▸ **What you should do**: The line containing "(1, 275): 0.80" and every line after it, through the last one below: output exactly these and nothing else.

[Items from a data source]
--------------------------------
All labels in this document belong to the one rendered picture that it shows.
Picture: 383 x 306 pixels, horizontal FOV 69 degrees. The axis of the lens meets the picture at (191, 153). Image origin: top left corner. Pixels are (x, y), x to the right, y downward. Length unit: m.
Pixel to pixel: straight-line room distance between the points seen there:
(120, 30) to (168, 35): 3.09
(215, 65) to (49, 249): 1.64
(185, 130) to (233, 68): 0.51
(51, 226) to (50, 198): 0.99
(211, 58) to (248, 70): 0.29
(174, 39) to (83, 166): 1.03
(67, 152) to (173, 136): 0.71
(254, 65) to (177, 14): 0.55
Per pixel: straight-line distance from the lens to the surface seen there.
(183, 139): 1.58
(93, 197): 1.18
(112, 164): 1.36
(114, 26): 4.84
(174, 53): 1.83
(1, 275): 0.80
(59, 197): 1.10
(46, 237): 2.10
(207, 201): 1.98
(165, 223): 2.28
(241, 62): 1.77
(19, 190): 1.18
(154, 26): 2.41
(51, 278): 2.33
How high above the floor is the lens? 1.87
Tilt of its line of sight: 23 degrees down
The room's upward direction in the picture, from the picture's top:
--------------------------------
▸ **Exercise output**:
(1, 275): 0.80
(59, 197): 1.10
(46, 237): 2.10
(207, 201): 1.98
(165, 223): 2.28
(241, 62): 1.77
(19, 190): 1.18
(154, 26): 2.41
(51, 278): 2.33
How high above the floor is the lens? 1.87
Tilt of its line of sight: 23 degrees down
The room's upward direction in the picture, from the picture's top:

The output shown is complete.